**** Data under study ****

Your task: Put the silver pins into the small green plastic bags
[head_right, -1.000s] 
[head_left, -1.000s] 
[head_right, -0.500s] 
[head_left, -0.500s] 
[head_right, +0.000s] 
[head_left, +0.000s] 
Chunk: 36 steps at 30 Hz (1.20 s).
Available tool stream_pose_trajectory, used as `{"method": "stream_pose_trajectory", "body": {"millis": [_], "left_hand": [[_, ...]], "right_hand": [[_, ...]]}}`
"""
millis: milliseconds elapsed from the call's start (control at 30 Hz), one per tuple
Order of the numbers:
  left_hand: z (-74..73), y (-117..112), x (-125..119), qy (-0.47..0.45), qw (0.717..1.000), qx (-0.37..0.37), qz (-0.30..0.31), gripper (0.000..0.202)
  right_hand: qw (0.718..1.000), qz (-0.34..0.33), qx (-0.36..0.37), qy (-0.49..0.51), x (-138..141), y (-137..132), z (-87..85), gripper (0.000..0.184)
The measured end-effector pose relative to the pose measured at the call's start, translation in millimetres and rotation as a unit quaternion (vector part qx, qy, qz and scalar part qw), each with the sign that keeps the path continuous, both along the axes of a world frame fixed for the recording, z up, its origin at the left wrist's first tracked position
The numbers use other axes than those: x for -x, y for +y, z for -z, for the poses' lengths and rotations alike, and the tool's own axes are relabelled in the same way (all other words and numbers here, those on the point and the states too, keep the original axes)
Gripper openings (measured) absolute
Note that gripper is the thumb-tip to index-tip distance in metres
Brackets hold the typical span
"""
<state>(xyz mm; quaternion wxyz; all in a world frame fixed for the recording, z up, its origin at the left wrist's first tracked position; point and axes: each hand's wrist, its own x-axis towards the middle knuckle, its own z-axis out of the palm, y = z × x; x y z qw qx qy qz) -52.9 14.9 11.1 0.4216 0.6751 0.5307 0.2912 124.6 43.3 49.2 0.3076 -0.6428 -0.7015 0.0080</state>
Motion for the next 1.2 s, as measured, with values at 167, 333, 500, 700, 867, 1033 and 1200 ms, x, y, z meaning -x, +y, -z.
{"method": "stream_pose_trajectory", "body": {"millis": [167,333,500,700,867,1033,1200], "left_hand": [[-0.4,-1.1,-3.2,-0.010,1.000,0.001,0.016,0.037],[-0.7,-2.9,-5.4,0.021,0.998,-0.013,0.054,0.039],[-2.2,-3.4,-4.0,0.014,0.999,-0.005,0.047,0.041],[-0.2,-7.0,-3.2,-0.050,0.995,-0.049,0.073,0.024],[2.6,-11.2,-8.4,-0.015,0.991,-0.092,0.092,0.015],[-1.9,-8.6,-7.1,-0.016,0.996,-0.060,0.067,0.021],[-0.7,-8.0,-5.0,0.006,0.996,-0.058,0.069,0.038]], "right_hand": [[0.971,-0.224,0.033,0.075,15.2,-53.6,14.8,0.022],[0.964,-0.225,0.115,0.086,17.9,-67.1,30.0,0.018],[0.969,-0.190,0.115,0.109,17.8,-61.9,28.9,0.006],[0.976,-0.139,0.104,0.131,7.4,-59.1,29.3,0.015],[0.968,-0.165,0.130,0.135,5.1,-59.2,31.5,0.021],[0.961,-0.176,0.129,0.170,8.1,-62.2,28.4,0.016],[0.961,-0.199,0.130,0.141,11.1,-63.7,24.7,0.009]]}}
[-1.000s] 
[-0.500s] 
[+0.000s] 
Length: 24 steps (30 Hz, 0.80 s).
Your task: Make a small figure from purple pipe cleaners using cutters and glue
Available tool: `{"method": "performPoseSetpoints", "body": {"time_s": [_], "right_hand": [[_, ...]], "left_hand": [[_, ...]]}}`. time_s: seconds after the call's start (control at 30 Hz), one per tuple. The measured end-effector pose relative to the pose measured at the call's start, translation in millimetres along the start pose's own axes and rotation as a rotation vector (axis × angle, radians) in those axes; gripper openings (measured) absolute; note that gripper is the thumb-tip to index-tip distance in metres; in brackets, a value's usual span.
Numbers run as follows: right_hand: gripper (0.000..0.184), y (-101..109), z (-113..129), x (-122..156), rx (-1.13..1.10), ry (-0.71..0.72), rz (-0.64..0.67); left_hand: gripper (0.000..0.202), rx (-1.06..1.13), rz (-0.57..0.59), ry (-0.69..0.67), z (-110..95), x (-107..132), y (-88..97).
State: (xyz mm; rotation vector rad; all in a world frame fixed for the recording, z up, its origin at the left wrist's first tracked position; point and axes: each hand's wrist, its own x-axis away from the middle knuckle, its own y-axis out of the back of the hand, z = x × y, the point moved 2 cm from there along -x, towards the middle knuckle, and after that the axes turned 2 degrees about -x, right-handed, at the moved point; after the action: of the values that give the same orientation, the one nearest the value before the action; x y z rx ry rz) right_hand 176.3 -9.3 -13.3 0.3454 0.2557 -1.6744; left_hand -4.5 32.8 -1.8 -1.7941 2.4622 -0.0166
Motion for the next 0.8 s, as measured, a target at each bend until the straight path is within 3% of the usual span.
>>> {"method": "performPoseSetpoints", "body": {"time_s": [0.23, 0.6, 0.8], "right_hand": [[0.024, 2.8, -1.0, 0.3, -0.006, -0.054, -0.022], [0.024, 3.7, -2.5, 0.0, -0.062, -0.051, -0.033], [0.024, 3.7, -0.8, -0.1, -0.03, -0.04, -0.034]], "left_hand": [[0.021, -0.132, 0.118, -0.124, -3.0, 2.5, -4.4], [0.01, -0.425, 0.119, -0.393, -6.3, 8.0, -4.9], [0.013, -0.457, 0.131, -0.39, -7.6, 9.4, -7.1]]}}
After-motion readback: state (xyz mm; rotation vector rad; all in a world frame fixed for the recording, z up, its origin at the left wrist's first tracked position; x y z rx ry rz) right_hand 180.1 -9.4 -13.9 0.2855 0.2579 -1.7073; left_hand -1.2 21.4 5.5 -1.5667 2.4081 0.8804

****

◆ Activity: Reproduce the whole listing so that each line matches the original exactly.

◆ Task response:
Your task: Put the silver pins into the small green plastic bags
[head_right, -1.000s] 
[head_left, -1.000s] 
[head_right, -0.500s] 
[head_left, -0.500s] 
[head_right, +0.000s] 
[head_left, +0.000s] 
Chunk: 36 steps at 30 Hz (1.20 s).
Available tool stream_pose_trajectory, used as `{"method": "stream_pose_trajectory", "body": {"millis": [_], "left_hand": [[_, ...]], "right_hand": [[_, ...]]}}`
"""
millis: milliseconds elapsed from the call's start (control at 30 Hz), one per tuple
Order of the numbers:
  left_hand: z (-74..73), y (-117..112), x (-125..119), qy (-0.47..0.45), qw (0.717..1.000), qx (-0.37..0.37), qz (-0.30..0.31), gripper (0.000..0.202)
  right_hand: qw (0.718..1.000), qz (-0.34..0.33), qx (-0.36..0.37), qy (-0.49..0.51), x (-138..141), y (-137..132), z (-87..85), gripper (0.000..0.184)
The measured end-effector pose relative to the pose measured at the call's start, translation in millimetres and rotation as a unit quaternion (vector part qx, qy, qz and scalar part qw), each with the sign that keeps the path continuous, both along the axes of a world frame fixed for the recording, z up, its origin at the left wrist's first tracked position
The numbers use other axes than those: x for -x, y for +y, z for -z, for the poses' lengths and rotations alike, and the tool's own axes are relabelled in the same way (all other words and numbers here, those on the point and the states too, keep the original axes)
Gripper openings (measured) absolute
Note that gripper is the thumb-tip to index-tip distance in metres
Brackets hold the typical span
"""
<state>(xyz mm; quaternion wxyz; all in a world frame fixed for the recording, z up, its origin at the left wrist's first tracked position; point and axes: each hand's wrist, its own x-axis towards the middle knuckle, its own z-axis out of the palm, y = z × x; x y z qw qx qy qz) -52.9 14.9 11.1 0.4216 0.6751 0.5307 0.2912 124.6 43.3 49.2 0.3076 -0.6428 -0.7015 0.0080</state>
Motion for the next 1.2 s, as measured, with values at 167, 333, 500, 700, 867, 1033 and 1200 ms, x, y, z meaning -x, +y, -z.
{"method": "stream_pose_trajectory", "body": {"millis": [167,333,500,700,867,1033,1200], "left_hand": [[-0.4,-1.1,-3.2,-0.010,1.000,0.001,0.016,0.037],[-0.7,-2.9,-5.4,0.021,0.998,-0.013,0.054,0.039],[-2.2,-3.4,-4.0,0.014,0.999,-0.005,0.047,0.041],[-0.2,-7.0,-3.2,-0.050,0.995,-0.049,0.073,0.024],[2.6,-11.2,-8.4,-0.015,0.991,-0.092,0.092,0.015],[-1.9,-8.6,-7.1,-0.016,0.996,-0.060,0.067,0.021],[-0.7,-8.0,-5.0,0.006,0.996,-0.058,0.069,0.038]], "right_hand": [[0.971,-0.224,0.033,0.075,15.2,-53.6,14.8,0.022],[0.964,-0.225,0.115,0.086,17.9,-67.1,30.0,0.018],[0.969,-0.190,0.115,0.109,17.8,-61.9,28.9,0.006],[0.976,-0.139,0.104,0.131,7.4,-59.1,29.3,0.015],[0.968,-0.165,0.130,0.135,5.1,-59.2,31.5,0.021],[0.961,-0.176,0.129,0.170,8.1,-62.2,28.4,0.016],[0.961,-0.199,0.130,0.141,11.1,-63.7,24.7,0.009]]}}
[-1.000s] 
[-0.500s] 
[+0.000s] 
Length: 24 steps (30 Hz, 0.80 s).
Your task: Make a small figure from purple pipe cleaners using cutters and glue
Available tool: `{"method": "performPoseSetpoints", "body": {"time_s": [_], "right_hand": [[_, ...]], "left_hand": [[_, ...]]}}`. time_s: seconds after the call's start (control at 30 Hz), one per tuple. The measured end-effector pose relative to the pose measured at the call's start, translation in millimetres along the start pose's own axes and rotation as a rotation vector (axis × angle, radians) in those axes; gripper openings (measured) absolute; note that gripper is the thumb-tip to index-tip distance in metres; in brackets, a value's usual span.
Numbers run as follows: right_hand: gripper (0.000..0.184), y (-101..109), z (-113..129), x (-122..156), rx (-1.13..1.10), ry (-0.71..0.72), rz (-0.64..0.67); left_hand: gripper (0.000..0.202), rx (-1.06..1.13), rz (-0.57..0.59), ry (-0.69..0.67), z (-110..95), x (-107..132), y (-88..97).
State: (xyz mm; rotation vector rad; all in a world frame fixed for the recording, z up, its origin at the left wrist's first tracked position; point and axes: each hand's wrist, its own x-axis away from the middle knuckle, its own y-axis out of the back of the hand, z = x × y, the point moved 2 cm from there along -x, towards the middle knuckle, and after that the axes turned 2 degrees about -x, right-handed, at the moved point; after the action: of the values that give the same orientation, the one nearest the value before the action; x y z rx ry rz) right_hand 176.3 -9.3 -13.3 0.3454 0.2557 -1.6744; left_hand -4.5 32.8 -1.8 -1.7941 2.4622 -0.0166
Motion for the next 0.8 s, as measured, a target at each bend until the straight path is within 3% of the usual span.
>>> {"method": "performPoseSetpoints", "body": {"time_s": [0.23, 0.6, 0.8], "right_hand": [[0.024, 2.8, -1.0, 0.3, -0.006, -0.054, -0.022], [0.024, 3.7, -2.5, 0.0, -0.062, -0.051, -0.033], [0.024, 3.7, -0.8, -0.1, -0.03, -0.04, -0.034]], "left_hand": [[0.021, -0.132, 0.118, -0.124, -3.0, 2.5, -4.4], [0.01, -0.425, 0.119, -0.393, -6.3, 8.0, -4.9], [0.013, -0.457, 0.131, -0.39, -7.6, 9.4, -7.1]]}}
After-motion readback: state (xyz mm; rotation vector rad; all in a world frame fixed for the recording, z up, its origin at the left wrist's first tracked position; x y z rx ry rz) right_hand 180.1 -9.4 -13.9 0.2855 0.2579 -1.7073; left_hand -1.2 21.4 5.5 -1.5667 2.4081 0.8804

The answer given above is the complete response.